Still, Courtney was so excited about the trip that he didn't have the heart to say no. She looked up at him with those big, beautiful baby blues and he turned in to one of those sissified pogues he despised. Then she expertly placed her hand on her hip and pouted, that lower lip doing sinful things to his libido. He was doomed and he knew it. "I bet she'll wear that bikini, the little pink one…" he thought.

A knock on the door interrupted his thoughts about Cover Girl in a bikini.

He opened the door to find his friend, Edwin "Lifeline" Steen pacing uncomfortably. Wayne sighed and opened the door. "Yeah? Come on in." he grumbled.

"So, I hear you're taking a little trip," Lifeline said. He considered Beachhead a friend, despite the Army Ranger's gruff exterior. This trip was a gift from God and he had to make sure that Wayne understood that.

"Yeah. Looks that way," Wayne snarled, as he tossed another pair of khaki pants in his olive green duffel bag. He didn't have much by the way of civilian clothes. Something told him that he was going to stick out like a sore thumb at this island resort, regardless of what he packed. Yup, he was doomed.
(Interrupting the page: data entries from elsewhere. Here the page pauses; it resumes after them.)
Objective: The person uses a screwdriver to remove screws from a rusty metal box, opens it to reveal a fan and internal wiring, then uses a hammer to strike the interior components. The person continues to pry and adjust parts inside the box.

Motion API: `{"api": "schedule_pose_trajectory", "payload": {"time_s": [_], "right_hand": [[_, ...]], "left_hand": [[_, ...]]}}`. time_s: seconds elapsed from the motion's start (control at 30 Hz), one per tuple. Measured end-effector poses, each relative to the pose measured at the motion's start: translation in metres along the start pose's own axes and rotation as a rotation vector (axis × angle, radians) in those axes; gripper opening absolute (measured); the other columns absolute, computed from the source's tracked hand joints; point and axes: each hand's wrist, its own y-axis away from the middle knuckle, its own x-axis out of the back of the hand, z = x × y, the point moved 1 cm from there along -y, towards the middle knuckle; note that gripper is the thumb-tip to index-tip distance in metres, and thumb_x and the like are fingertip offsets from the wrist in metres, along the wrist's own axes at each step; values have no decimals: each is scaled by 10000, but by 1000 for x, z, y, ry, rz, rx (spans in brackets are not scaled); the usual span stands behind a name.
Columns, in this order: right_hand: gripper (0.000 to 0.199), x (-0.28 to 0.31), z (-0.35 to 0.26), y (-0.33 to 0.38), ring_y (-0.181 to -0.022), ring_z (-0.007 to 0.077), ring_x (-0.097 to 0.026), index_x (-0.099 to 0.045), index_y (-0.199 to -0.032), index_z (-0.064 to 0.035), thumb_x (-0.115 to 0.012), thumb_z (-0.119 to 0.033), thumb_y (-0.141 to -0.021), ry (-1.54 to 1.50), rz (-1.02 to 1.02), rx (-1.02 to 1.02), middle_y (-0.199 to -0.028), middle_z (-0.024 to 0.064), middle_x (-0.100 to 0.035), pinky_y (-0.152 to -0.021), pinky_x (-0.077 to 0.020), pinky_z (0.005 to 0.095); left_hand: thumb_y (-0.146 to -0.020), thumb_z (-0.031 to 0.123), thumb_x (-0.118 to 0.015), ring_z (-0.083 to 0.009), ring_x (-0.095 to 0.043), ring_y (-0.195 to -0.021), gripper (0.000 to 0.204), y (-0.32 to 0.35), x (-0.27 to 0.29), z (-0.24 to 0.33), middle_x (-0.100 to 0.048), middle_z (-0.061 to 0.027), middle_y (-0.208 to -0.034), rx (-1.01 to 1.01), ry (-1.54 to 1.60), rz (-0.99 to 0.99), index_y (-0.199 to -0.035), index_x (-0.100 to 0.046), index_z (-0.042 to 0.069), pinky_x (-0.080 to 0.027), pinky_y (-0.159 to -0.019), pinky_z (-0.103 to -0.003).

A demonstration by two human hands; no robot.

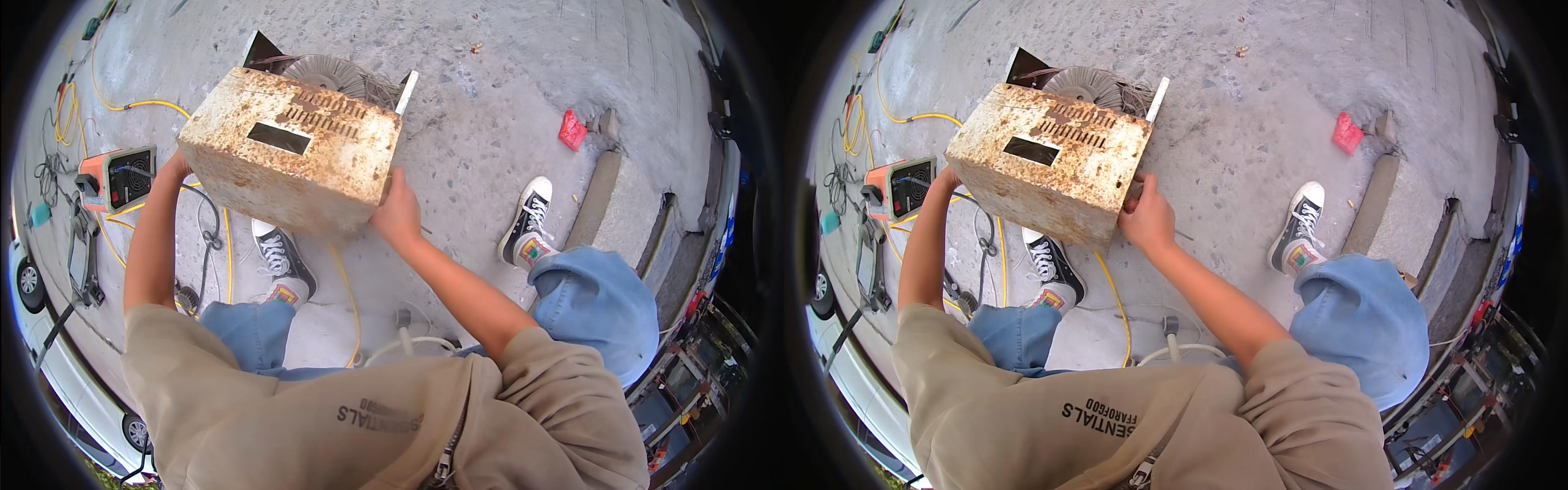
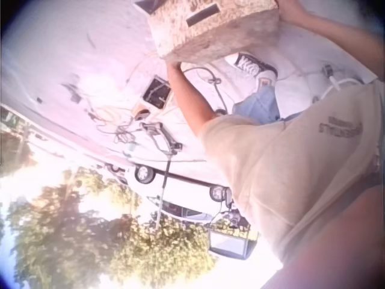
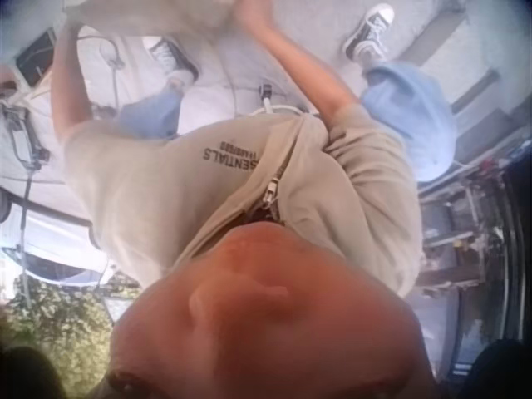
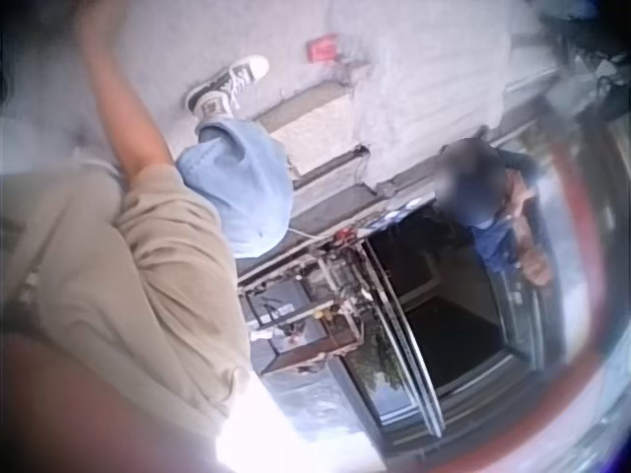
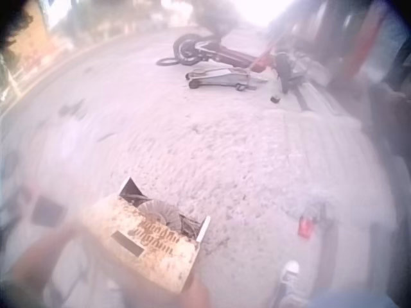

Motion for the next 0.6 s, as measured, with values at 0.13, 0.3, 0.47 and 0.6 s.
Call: {"api": "schedule_pose_trajectory", "payload": {"time_s": [0.13,0.3,0.47,0.6], "right_hand": [[616,9,-10,-1,-651,354,-659,-470,-1335,-54,-700,-180,-778,71,18,58,-692,125,-653,-595,-506,438],[630,9,-12,-8,-696,370,-679,-462,-1365,-52,-695,-216,-802,169,37,69,-752,161,-691,-597,-510,454],[468,11,-22,-15,-770,410,-678,-523,-1245,-36,-653,-212,-831,174,-7,77,-812,216,-693,-649,-514,483],[364,12,-15,-21,-828,421,-672,-562,-1155,-28,-630,-201,-841,204,-89,29,-852,232,-692,-694,-516,482]], "left_hand": [[-746,268,-835,-196,-520,-1270,688,-9,-7,-6,-574,-62,-1394,-120,-378,86,-1365,-569,130,-382,-1097,-348],[-776,344,-798,-217,-498,-1308,662,0,-3,41,-559,-63,-1412,-118,-731,5,-1368,-566,160,-351,-1122,-349],[-822,340,-751,-213,-505,-1304,629,-4,-6,-9,-568,-70,-1400,-151,-468,89,-1380,-543,136,-372,-1108,-347],[-862,318,-709,-204,-527,-1281,601,-16,-6,-49,-574,-73,-1390,-154,36,56,-1393,-518,109,-404,-1078,-343]]}}
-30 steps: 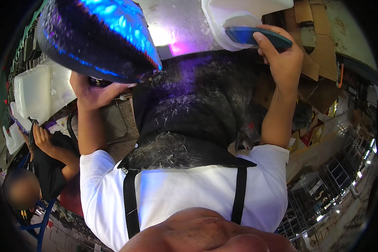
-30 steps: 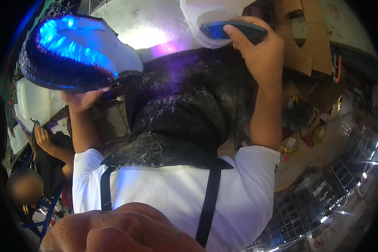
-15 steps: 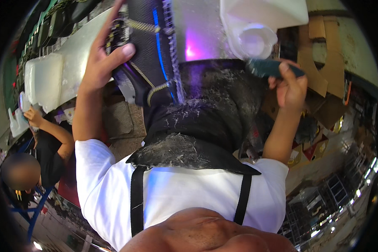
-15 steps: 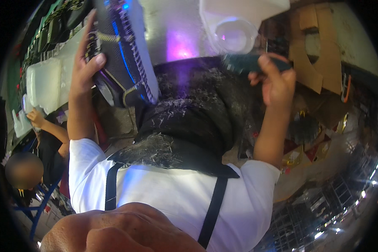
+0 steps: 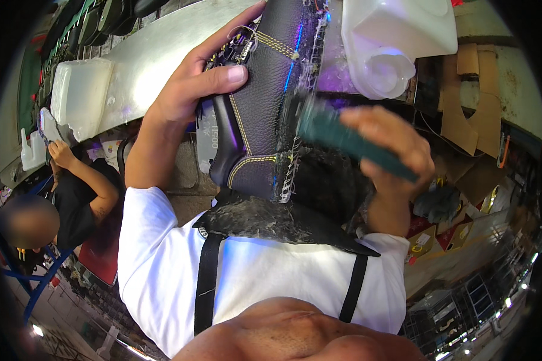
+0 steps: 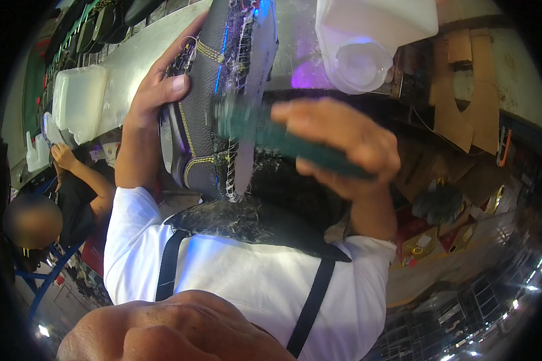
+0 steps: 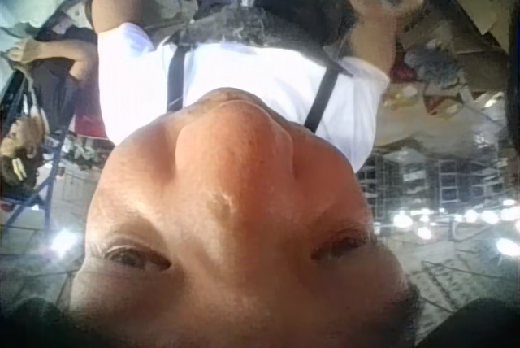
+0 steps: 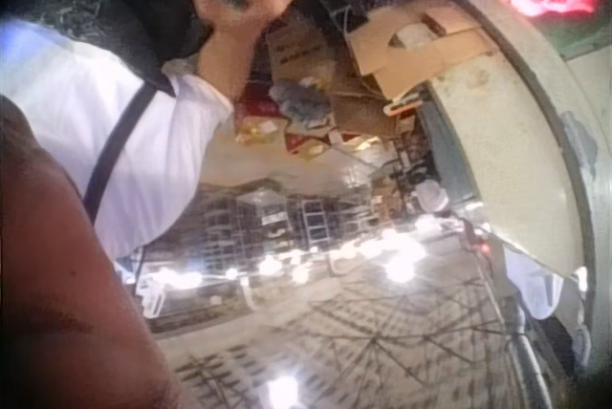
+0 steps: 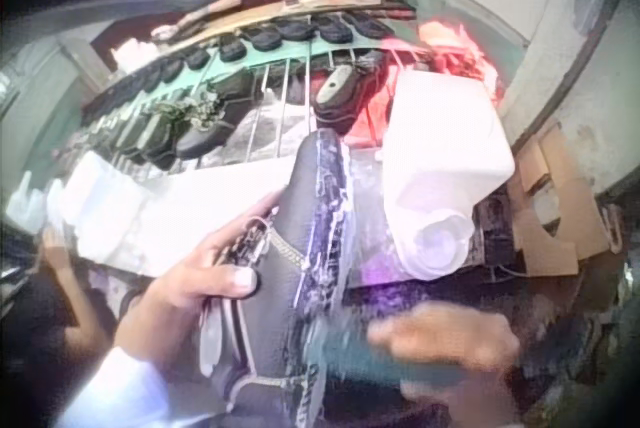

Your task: The person scrubs the sole and sides of a black shoe with a brush, repeatedly dipping the brush into a white container of liquid. They rotate the shoe to clean different areas and continue scrubbing throughout the clip.

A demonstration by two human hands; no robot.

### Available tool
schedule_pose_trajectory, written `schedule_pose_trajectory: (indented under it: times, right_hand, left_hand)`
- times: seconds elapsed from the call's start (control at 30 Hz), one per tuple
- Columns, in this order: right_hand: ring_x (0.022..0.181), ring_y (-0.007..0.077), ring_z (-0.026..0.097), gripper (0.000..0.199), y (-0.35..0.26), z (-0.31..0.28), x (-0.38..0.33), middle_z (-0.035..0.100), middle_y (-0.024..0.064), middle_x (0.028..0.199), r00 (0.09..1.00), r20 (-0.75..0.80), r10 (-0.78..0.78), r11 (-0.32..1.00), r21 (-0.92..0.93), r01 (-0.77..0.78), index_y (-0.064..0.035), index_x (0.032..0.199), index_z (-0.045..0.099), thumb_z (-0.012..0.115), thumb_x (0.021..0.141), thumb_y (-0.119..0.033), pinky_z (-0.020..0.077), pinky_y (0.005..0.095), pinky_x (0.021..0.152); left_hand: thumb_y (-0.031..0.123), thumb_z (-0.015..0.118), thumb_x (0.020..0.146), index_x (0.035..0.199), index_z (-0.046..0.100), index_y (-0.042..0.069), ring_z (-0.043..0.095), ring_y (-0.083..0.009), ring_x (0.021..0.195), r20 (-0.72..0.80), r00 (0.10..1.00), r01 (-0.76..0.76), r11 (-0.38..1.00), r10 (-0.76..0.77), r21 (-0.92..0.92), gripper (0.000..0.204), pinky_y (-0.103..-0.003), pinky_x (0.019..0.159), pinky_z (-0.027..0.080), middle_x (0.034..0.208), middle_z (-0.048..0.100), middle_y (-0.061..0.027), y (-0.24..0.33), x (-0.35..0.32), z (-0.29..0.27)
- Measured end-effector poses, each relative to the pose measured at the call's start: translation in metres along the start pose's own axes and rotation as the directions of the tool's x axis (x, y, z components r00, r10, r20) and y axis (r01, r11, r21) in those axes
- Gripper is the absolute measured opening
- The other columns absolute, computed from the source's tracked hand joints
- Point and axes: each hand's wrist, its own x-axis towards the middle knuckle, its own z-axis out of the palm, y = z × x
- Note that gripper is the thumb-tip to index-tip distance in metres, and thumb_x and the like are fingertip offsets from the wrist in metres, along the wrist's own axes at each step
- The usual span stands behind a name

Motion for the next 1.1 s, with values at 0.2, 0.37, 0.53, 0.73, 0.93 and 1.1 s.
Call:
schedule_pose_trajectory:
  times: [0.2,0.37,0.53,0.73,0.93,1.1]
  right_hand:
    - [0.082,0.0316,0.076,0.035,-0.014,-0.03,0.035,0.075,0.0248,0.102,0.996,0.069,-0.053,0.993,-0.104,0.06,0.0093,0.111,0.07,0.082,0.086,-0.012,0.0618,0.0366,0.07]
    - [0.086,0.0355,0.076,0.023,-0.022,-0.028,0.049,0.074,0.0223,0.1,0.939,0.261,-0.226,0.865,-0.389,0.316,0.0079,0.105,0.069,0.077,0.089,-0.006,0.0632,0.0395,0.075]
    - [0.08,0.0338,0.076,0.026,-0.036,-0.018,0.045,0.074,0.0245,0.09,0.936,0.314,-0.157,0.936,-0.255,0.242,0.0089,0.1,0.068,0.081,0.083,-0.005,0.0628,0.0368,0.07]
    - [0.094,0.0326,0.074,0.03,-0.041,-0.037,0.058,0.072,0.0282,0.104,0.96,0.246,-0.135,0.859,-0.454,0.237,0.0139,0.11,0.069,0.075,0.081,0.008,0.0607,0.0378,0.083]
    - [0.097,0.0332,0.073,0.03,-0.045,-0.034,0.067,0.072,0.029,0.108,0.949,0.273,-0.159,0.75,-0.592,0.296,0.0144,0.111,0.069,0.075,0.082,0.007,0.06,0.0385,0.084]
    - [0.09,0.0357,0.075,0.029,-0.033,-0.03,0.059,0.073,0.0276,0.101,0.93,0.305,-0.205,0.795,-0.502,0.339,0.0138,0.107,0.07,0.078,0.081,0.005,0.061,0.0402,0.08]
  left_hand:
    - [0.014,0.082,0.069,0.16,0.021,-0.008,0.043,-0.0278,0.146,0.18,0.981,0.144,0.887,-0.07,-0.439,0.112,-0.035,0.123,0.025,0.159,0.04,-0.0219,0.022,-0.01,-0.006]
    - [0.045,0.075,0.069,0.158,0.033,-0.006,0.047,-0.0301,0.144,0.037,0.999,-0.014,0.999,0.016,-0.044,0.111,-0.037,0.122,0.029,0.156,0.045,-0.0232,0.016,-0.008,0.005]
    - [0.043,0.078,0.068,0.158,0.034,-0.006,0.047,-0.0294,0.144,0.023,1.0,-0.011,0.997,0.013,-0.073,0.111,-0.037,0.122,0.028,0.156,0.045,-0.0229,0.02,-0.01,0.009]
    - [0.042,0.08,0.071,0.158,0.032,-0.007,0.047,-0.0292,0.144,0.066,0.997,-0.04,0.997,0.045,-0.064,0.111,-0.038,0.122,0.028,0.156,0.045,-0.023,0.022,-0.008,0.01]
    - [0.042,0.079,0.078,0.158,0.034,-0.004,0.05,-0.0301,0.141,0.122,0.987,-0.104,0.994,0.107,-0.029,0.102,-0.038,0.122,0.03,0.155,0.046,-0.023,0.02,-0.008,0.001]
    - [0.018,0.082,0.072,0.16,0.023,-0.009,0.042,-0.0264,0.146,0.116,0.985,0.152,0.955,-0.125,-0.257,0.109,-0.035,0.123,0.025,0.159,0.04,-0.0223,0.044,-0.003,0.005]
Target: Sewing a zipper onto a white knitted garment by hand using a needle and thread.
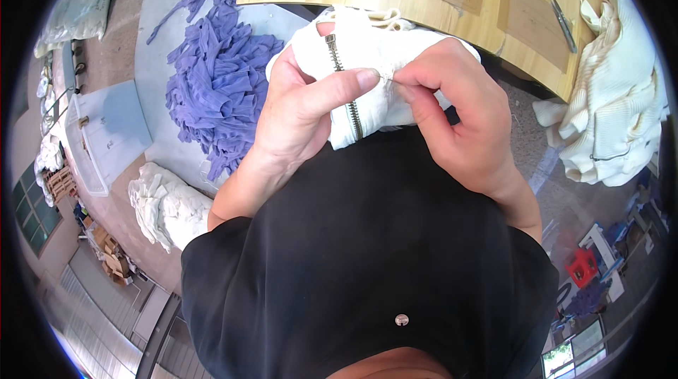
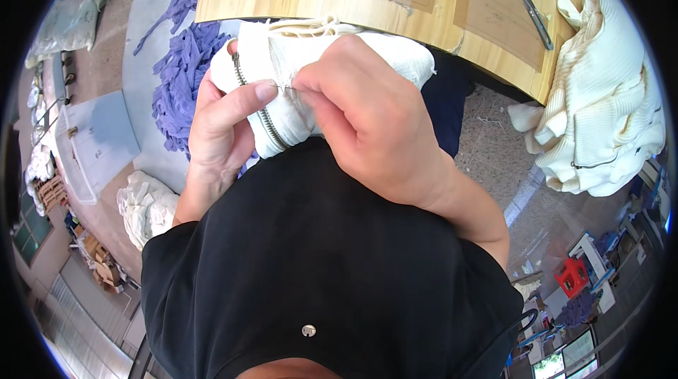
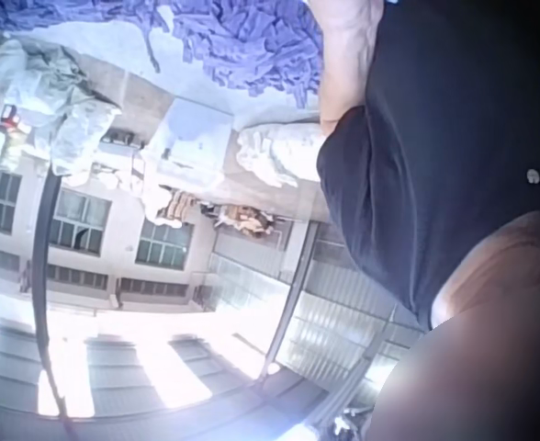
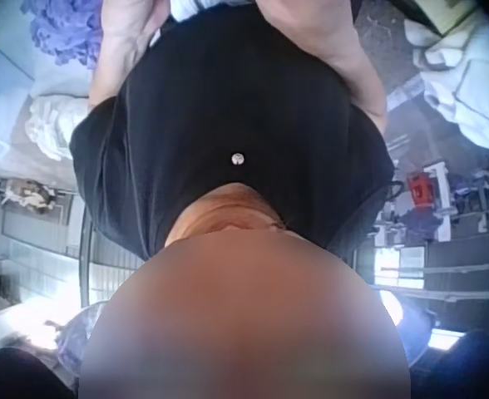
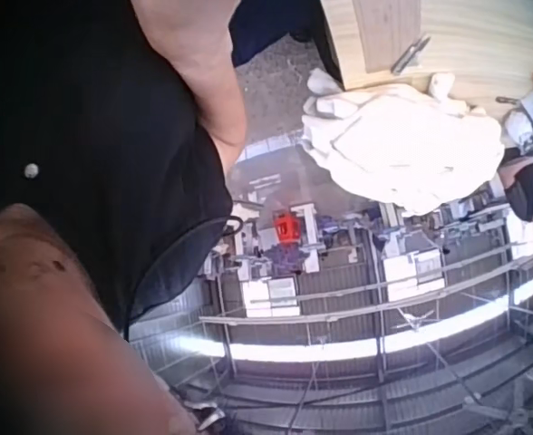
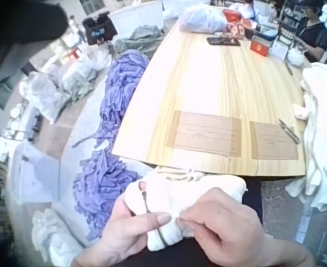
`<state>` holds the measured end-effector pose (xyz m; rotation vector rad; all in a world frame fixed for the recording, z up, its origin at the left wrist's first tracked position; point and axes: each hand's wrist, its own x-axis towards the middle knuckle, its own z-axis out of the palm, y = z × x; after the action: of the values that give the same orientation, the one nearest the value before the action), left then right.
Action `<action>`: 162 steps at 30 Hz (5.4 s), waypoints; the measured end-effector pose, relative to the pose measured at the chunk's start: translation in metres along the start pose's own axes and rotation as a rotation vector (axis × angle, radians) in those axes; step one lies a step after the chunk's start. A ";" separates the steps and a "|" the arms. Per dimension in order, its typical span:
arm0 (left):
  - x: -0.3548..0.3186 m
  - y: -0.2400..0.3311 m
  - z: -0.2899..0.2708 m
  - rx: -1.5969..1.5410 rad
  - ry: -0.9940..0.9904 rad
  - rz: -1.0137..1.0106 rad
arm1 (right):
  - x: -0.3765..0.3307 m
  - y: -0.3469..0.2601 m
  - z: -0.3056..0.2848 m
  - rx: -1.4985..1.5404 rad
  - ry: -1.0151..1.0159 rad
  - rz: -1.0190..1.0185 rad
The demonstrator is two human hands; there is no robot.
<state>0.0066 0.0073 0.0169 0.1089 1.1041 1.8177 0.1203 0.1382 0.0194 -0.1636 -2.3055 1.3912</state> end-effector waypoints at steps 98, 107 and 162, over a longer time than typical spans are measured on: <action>0.027 0.011 0.005 -0.056 0.029 -0.055 | 0.026 0.012 -0.019 -0.007 -0.042 0.075; 0.027 0.009 0.004 -0.041 0.042 -0.054 | 0.025 0.013 -0.018 -0.014 -0.021 0.032; 0.029 0.015 0.009 -0.011 0.023 -0.054 | 0.029 0.012 -0.021 0.035 -0.016 0.056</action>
<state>-0.0144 0.0338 0.0219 0.0509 1.1028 1.7804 0.1015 0.1704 0.0260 -0.2084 -2.3042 1.4639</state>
"This is a great opportunity, Beach." Edwin offered. "It's a chance for you and Courtney to get some expert advice," he added, to which Beached simply grunted. Lifeline could tell that this was going to be an uphill battle.

Wayne knew his friend was right, but he hated to admit it. As the Sergeant Major pulled a pair of swimming trunks out of his drawer¸ there was another knock on his door.

This time, it was two guests at Wayne's door: their commanding officer, Lieutenant General Clayton "Hawk" Abernathy and the resident shrink, Kenneth "Psych-Out" Rich. Momentarily startled, Wayne simply opened the door and motioned them inside.

"Well, he's packing," Psych-out observed. "It looks like I owe you twenty bucks." From the shrink's reaction, the shocked expression of Beachhead's face was worth losing twenty bucks to Hawk.

Hawk accepted the twenty from Psych-out. "Yeah, Beach, I know you and Cover Girl are together—not much happens around here that I don't know about," he added. "I'm sorry that I had to make it an order, son, but you need to do this," Hawk said. "If you two don't end up killing each other, I'm going to end up court marshalling one or both of you."

Wayne was still reeling from the fact that his commanding officer had placed a wager on him. "An order is an order, sir," he said.

"I've taken you two as far as I can, Beach," Psych-out added. "I'm not a trained relationship counselor; this isn't my field of expertise."

"Doc, you've done the best you could with what you had to work with, but it doesn't matter," Beach said, the resignation evident in his voice. "Look, I'm just as shocked as you all are that Courtney is still with me. This trip is just going to finish us off."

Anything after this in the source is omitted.